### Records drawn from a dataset
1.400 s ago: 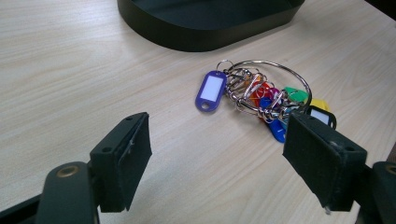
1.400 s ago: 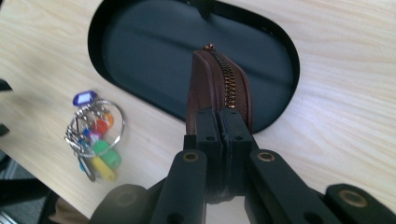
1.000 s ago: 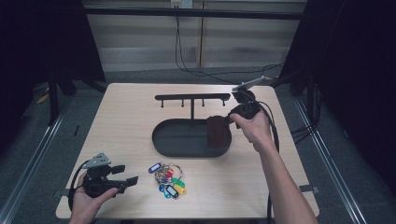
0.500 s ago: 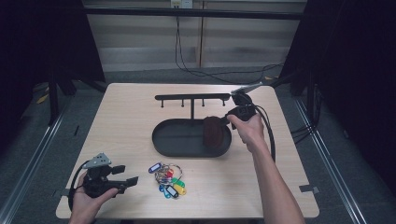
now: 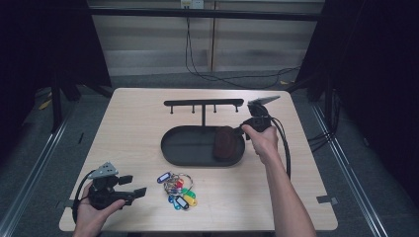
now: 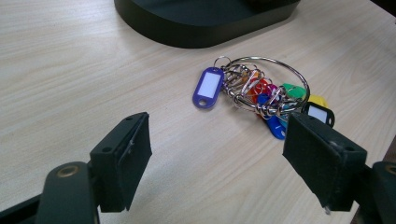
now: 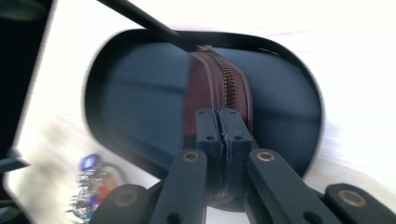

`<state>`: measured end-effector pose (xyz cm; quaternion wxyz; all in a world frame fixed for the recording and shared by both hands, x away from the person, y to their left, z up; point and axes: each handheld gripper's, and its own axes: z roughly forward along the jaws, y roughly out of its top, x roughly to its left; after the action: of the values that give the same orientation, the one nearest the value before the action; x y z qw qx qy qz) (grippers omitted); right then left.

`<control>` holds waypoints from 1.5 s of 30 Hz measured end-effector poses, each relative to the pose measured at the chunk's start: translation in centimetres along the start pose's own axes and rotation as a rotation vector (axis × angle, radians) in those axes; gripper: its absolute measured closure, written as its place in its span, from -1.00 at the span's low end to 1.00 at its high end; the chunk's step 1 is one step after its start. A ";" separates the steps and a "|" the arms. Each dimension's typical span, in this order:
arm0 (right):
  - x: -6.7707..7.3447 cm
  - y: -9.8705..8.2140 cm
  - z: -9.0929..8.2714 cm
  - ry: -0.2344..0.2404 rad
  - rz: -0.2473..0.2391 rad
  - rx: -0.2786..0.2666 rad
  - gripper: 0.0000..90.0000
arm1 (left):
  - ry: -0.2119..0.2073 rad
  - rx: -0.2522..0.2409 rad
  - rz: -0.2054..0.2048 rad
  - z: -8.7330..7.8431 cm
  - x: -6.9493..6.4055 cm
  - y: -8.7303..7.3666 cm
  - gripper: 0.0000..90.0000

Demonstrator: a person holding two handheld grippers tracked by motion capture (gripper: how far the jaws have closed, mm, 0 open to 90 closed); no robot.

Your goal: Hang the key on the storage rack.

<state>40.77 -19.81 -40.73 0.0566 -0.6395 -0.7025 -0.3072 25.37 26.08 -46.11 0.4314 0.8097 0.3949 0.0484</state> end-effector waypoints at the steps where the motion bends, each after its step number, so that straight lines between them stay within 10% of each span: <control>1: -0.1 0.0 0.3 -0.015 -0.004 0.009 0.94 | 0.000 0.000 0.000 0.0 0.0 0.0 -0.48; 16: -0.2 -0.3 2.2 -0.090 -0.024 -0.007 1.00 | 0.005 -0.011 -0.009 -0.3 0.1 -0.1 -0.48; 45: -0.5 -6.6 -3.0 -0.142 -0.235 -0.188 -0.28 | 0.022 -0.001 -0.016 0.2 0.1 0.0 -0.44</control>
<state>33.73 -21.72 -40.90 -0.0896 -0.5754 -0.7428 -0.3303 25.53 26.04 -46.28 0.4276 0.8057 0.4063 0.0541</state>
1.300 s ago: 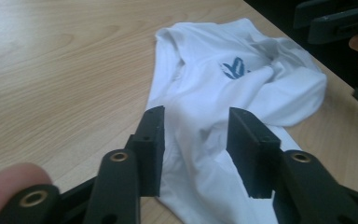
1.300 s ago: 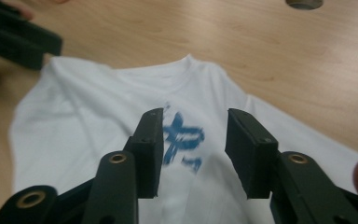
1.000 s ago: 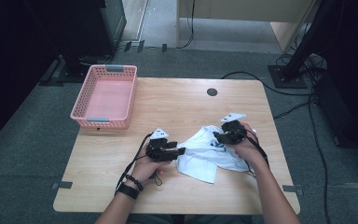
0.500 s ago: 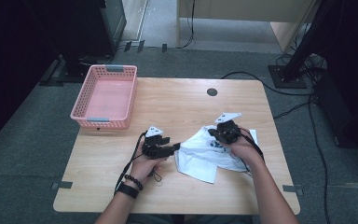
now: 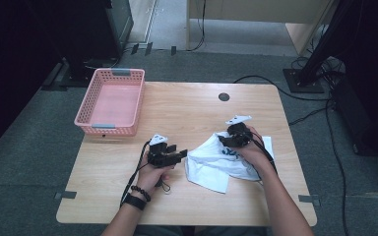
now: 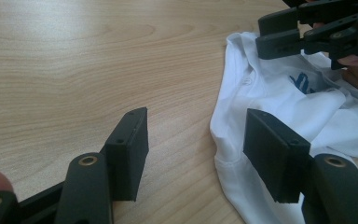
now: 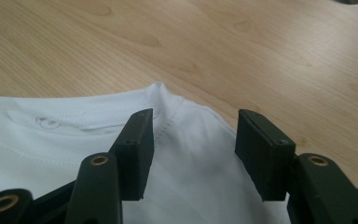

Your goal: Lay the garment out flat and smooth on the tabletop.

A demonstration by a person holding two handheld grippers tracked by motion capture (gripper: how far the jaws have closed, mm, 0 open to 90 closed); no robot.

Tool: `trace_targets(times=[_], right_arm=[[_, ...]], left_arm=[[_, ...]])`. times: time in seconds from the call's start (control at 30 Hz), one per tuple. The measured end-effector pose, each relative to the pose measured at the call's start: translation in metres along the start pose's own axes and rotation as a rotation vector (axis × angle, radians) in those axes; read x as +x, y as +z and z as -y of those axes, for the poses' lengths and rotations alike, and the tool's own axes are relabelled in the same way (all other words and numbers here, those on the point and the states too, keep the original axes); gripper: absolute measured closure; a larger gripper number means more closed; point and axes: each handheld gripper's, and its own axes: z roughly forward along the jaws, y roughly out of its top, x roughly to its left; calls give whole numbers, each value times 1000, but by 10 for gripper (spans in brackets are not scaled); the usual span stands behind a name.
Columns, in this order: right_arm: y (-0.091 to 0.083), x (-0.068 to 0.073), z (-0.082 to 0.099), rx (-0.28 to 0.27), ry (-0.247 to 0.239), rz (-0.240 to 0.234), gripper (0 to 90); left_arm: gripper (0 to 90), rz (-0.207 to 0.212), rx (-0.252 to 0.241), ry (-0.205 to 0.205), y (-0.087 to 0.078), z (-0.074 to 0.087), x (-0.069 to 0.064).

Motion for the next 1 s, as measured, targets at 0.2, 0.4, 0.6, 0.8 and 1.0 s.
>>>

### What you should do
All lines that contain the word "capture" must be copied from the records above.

### Result
Demonstrator: a person holding two handheld grippers tracked by motion capture (gripper: how far the jaws have closed, mm, 0 open to 90 closed); no robot.
A demonstration by a person holding two handheld grippers tracked by motion capture (gripper: how far the jaws have closed, mm, 0 open to 90 closed); no robot.

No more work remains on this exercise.